**TASK INSTRUCTIONS:** Among the records that follow, find the line with "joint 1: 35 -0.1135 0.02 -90" and the line with "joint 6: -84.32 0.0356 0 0". Set down those lines and all lines between them exactly, without adding anything.

(Collected data entries)
- Opening Delimiter -
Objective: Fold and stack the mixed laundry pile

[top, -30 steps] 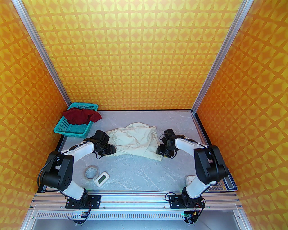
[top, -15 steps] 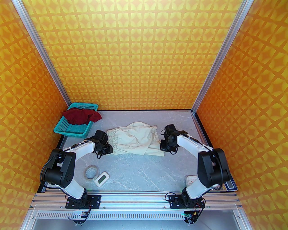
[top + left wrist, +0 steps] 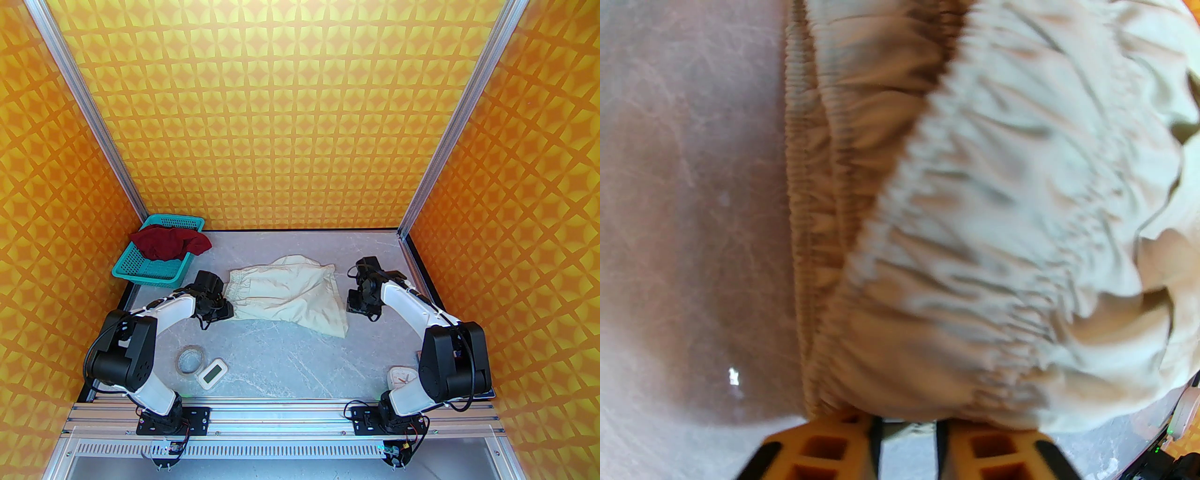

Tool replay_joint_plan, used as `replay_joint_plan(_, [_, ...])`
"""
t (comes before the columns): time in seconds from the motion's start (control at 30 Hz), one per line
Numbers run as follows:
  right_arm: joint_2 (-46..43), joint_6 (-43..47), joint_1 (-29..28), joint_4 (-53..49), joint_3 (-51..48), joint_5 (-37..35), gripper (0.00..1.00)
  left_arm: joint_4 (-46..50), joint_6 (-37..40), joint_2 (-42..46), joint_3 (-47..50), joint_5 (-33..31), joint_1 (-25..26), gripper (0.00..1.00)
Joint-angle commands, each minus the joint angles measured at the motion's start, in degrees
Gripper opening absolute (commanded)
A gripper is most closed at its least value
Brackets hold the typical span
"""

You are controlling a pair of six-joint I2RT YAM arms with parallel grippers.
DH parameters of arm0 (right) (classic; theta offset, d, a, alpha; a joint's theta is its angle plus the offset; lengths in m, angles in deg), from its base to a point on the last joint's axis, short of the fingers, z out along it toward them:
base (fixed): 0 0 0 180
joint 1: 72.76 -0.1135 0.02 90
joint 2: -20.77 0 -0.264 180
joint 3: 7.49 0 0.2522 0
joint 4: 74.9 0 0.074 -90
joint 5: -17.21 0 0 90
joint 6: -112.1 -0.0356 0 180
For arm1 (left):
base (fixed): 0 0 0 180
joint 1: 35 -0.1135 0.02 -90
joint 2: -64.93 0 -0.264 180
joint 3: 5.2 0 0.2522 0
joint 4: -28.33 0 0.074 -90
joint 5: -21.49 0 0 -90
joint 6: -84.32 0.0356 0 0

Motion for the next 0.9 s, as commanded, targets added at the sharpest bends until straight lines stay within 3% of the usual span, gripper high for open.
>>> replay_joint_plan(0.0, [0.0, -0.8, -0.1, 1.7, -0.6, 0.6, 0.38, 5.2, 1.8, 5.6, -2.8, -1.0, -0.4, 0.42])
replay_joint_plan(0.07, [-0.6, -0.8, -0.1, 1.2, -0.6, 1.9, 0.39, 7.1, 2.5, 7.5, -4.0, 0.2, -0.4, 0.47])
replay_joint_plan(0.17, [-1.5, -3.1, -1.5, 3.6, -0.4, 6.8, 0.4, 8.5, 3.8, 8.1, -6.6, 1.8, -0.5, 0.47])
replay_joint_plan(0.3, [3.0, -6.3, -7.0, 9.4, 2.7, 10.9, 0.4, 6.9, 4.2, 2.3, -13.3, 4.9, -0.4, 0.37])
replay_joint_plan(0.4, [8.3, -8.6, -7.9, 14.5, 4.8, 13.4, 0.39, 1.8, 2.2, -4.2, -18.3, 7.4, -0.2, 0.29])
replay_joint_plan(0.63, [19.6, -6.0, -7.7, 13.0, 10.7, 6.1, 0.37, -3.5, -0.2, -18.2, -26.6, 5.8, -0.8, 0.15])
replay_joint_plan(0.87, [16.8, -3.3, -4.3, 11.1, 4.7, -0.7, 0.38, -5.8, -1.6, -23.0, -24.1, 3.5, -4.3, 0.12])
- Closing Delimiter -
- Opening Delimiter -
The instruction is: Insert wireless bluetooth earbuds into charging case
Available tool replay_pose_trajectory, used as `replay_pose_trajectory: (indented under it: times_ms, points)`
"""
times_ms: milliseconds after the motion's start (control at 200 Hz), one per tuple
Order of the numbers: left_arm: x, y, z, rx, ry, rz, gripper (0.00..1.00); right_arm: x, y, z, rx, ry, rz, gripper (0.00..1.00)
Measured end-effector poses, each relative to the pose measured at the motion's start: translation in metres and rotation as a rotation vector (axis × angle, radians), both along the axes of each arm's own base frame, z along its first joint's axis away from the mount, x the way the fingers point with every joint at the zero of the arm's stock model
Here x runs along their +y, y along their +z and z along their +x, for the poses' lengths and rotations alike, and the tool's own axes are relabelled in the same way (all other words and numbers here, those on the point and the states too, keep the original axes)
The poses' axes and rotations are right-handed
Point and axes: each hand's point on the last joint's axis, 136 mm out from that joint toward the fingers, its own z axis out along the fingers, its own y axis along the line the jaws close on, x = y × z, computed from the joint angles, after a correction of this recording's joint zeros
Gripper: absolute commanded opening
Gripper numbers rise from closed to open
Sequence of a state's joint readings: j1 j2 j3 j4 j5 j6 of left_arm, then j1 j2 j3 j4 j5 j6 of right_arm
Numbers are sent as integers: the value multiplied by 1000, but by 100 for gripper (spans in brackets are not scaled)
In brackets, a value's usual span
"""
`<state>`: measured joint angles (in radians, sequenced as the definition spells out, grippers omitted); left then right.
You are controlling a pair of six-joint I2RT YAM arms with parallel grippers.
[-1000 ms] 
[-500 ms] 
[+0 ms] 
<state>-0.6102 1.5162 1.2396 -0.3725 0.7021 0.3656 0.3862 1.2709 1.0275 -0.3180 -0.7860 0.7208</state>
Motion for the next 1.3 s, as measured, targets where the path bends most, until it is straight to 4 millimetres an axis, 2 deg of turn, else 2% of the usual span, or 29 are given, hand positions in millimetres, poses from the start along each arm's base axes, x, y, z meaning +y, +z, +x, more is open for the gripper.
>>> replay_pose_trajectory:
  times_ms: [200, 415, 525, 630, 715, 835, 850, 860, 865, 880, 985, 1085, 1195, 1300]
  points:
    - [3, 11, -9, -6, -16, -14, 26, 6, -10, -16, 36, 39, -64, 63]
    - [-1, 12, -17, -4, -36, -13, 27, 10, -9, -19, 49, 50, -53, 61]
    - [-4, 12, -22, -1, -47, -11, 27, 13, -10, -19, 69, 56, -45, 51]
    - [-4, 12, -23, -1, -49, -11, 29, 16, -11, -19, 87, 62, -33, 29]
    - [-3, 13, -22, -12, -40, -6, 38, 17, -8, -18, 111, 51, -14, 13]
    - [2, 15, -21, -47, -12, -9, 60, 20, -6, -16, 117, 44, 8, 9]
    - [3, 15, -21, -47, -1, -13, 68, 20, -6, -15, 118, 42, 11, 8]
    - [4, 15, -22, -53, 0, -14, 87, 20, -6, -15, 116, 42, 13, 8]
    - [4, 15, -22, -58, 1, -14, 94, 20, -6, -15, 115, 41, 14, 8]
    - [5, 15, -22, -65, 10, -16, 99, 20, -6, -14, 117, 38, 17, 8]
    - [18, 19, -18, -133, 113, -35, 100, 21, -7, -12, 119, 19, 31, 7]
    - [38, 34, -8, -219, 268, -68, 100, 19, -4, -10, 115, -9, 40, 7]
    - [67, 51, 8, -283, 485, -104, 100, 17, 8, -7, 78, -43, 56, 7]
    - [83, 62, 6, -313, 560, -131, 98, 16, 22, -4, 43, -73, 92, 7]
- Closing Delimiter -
**WRITTEN REPLY:**
joint 1: 35 -0.1135 0.02 -90
joint 2: -64.93 0 -0.264 180
joint 3: 5.2 0 0.2522 0
joint 4: -28.33 0 0.074 -90
joint 5: -21.49 0 0 -90
joint 6: -84.32 0.0356 0 0

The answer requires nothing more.